Scientific classification
- Kingdom: Animalia
- Phylum: Chordata
- Class: Mammalia
- Infraclass: Placentalia
- Order: Rodentia
- Family: Muridae
- Genus: Mus
- Subgenus: Nannomys
- Species: M. minutoides
- Binomial name: Mus minutoides (A Smith, 1834)
- Synonyms: Mus kasaicus (Cabrera, 1924);

= African pygmy mouse =

- Genus: Mus
- Species: minutoides
- Authority: (A Smith, 1834)
- Conservation status: LC
- Synonyms: Mus kasaicus (Cabrera, 1924)

Species of rodent

The African pygmy mouse (Mus minutoides) is one of the smallest rodents. It is widespread within sub-Saharan Africa, and is kept as a pet in other parts of the world. Like the common and widely introduced European house mouse, it is a member of the enormous superfamily Muroidea, which includes over 1000 different species. It forms a super- species complex with Mus musculoides.

Grey to brick-red overall, it is pale on the underside and has small but prominent triangular ears. Adult body length averages 50 mm long, with a 40 mm tail. Average adults body weight is 5 g.

The African pygmy mouse reaches breeding age at about 6 to 8 weeks. Pregnancy lasts for around 20 days and the litter of about three young is born blind and hairless. Average weight of puppies at birth is 0.8 g Their eyes open after 2 weeks, and weaning is complete after 3 weeks. The lifespan is about 2 years, although individual specimens have been reported to live over 4 years in captivity.

The African pygmy mouse has a number of unique traits. It stacks pebbles in front of its burrow. Overnight, the pebbles gather dew and in the morning, the pygmy mouse drinks the dew on the pebbles. After that, it retires to its den. Its method of sex determination has also been found to differ from most mammals in that rearrangements of the X chromosome have led to many XY individuals actually being female.
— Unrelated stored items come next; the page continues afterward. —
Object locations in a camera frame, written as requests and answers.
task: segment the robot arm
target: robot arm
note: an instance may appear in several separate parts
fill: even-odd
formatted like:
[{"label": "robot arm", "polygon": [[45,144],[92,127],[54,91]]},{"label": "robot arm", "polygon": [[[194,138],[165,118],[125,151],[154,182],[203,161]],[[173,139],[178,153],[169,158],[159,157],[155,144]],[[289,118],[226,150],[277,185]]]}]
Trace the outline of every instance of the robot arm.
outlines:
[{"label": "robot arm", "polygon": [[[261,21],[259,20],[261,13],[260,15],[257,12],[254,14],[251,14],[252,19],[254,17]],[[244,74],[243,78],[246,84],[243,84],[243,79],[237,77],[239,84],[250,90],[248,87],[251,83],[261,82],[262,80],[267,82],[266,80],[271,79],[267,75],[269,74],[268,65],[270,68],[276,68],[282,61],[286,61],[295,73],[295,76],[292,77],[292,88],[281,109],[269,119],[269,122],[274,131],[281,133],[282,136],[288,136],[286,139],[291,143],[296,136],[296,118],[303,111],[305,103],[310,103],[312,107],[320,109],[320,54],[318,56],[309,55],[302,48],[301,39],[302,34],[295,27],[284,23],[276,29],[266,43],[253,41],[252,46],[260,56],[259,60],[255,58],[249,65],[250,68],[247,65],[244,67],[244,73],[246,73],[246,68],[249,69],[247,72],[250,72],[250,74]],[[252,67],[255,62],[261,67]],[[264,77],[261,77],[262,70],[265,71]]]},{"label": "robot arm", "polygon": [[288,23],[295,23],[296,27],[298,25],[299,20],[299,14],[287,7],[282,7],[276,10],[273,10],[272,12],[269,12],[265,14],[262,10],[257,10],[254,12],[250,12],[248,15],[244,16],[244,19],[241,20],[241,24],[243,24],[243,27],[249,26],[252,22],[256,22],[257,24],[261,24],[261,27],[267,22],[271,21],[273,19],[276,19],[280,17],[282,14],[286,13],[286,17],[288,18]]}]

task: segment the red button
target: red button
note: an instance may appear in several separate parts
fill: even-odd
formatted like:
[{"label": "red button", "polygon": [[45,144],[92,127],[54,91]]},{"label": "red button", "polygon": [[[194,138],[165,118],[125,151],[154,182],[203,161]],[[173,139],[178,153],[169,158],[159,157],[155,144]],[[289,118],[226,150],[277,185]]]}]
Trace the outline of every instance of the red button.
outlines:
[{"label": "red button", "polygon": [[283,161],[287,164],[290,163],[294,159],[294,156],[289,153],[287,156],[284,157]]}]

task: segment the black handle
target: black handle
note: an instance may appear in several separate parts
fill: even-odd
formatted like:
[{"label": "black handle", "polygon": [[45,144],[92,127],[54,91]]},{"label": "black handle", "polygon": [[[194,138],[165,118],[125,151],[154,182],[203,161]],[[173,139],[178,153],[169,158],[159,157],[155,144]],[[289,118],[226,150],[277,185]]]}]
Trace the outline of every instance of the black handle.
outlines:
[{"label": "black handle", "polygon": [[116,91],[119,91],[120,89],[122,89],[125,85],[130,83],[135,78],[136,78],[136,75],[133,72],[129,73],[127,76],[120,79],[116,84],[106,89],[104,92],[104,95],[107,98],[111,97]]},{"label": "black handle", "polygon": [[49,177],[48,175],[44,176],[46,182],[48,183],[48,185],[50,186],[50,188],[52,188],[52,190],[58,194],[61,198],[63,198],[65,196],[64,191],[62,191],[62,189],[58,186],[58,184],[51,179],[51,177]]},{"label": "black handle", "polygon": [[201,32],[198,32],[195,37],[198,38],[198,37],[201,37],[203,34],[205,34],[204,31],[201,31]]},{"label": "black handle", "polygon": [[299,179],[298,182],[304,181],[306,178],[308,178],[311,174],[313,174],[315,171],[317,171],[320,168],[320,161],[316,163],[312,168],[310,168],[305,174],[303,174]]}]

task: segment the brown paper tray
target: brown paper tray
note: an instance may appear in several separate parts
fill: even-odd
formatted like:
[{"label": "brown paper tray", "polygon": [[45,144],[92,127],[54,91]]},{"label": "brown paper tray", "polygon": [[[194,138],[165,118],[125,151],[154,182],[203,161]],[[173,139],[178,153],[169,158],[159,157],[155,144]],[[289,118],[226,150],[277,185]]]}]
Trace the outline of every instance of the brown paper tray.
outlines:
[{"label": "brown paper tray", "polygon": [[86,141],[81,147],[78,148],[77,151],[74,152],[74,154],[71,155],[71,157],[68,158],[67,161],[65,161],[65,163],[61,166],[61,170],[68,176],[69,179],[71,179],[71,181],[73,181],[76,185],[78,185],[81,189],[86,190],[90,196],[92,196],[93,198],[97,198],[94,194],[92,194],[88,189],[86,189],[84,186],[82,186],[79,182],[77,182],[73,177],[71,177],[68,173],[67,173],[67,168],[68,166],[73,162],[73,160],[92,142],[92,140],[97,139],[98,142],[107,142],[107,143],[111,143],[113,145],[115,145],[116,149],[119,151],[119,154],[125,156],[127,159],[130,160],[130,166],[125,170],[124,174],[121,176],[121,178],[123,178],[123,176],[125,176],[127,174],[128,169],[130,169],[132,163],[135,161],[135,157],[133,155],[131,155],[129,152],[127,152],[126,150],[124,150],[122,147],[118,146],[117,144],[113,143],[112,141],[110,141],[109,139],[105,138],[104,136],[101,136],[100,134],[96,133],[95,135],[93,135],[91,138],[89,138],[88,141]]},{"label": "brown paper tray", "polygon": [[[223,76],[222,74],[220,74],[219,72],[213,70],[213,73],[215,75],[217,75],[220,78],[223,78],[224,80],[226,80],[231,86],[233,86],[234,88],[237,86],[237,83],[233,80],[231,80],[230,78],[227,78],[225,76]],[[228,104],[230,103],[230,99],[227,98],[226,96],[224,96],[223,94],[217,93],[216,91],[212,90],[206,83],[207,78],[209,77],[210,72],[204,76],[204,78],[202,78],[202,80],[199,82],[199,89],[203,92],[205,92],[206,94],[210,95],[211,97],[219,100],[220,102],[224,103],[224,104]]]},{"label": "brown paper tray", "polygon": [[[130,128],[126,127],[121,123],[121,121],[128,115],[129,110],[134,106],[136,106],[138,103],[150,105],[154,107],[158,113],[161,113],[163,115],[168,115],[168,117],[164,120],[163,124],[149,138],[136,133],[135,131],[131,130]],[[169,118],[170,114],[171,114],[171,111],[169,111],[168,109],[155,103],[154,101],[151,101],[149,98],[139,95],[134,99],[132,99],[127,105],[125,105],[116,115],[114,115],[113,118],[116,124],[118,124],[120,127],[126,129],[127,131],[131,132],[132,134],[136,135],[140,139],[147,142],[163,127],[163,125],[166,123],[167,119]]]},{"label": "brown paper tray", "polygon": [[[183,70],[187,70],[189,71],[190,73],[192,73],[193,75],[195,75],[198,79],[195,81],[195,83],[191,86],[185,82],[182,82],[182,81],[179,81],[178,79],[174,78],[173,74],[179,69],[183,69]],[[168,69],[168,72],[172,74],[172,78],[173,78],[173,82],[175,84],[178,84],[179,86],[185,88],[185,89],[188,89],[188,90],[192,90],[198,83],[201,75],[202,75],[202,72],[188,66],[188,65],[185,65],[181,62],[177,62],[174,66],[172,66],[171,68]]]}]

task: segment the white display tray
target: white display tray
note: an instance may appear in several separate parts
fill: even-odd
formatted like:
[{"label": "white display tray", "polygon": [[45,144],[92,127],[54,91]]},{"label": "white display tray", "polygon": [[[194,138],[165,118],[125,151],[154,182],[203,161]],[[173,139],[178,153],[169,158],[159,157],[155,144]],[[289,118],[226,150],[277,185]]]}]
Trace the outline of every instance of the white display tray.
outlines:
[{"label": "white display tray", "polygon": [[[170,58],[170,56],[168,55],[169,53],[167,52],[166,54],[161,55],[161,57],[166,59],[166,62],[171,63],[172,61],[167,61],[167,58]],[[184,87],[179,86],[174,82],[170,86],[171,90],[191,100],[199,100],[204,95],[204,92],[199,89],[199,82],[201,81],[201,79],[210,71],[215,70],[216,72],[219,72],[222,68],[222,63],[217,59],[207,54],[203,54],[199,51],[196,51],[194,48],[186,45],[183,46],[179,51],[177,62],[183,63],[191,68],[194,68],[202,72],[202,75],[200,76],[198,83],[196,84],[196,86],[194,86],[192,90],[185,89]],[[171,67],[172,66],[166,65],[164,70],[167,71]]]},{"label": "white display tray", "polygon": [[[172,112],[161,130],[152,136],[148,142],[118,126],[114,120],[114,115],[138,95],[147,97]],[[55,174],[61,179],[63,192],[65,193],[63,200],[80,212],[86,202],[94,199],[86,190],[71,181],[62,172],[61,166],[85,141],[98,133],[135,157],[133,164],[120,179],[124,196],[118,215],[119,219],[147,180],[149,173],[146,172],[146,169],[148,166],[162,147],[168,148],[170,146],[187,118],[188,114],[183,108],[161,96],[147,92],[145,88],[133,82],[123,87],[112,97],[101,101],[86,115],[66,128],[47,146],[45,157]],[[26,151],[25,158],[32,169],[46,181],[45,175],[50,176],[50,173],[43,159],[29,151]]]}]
The species lives in colonies or in pairs in grass close to water and is an excellent climber.

==As pets==
Pygmy mice are often kept as pets, but require social interaction, so should always be kept as pairs or small colonies. They have quite simple care needs, and are active during both day and night, but cannot be handled due to the risk of inadvertently causing internal damage due to their small size and tendency to jump when startled. Despite their size, they can jump up to 50 cm. Domestically, they are often kept in a covered aquarium so that they do not escape.